Within the entries that follow, show each line where the word "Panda" occurs.

****************

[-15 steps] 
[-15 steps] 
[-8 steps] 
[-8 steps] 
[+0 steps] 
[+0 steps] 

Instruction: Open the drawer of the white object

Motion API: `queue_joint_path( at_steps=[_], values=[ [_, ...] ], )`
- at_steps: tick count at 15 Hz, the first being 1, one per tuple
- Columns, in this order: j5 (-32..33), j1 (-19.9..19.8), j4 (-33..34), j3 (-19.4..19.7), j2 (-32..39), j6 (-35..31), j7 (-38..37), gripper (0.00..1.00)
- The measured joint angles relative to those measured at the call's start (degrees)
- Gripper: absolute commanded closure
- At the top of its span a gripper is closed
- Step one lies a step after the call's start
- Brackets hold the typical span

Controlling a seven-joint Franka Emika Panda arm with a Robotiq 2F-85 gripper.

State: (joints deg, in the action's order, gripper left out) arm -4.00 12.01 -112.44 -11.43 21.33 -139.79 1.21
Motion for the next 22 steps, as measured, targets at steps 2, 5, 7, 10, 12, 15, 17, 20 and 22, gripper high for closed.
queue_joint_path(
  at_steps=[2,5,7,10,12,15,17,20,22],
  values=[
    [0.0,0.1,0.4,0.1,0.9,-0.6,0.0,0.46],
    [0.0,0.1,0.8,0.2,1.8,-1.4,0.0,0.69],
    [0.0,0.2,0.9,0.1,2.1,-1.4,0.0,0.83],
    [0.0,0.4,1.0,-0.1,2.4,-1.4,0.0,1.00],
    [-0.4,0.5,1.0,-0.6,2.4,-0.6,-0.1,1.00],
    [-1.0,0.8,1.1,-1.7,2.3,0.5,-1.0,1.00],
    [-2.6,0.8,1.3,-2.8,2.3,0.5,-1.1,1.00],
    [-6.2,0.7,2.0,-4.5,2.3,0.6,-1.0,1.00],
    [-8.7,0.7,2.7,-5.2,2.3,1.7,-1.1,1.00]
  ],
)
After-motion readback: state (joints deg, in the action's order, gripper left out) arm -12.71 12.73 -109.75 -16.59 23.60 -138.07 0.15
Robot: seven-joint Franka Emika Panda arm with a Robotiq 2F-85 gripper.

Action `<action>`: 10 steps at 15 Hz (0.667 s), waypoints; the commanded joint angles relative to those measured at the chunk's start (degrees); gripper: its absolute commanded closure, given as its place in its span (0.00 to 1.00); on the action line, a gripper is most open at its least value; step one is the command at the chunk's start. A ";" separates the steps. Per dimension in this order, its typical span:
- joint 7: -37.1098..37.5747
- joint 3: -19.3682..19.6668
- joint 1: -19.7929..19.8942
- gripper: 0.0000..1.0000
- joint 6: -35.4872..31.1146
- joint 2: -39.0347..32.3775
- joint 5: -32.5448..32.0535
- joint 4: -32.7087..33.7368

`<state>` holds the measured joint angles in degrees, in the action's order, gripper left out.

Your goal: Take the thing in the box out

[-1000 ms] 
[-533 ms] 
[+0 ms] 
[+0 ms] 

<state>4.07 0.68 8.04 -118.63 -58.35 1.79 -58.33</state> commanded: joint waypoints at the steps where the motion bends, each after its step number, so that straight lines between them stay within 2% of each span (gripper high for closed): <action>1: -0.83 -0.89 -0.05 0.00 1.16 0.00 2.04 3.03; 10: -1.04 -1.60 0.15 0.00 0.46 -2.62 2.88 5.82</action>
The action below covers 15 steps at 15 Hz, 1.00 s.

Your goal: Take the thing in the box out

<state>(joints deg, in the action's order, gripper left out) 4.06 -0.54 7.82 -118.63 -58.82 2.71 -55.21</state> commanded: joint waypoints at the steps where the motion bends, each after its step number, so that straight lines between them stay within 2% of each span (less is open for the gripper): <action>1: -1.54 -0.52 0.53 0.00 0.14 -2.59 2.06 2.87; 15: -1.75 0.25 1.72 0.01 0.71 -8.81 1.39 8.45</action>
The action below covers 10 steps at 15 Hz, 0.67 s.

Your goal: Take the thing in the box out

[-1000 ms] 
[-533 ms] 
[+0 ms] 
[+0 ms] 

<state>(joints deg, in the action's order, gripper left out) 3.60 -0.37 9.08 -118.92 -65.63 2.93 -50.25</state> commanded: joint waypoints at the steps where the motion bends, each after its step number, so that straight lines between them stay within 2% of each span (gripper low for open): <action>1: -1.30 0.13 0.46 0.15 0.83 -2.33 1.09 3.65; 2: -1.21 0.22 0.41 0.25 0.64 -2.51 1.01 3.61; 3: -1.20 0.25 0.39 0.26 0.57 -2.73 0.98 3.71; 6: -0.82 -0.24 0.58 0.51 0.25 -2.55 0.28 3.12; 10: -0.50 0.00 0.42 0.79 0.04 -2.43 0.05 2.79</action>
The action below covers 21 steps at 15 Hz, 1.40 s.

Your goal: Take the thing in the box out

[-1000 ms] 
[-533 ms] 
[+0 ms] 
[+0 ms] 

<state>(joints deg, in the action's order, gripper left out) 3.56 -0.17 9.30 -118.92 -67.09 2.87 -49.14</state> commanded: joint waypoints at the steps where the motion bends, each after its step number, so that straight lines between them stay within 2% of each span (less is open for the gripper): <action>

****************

## TASK RESPONSE
Controlling a seven-joint Franka Emika Panda arm with a Robotiq 2F-85 gripper.
Robot: seven-joint Franka Emika Panda arm with a Robotiq 2F-85 gripper.

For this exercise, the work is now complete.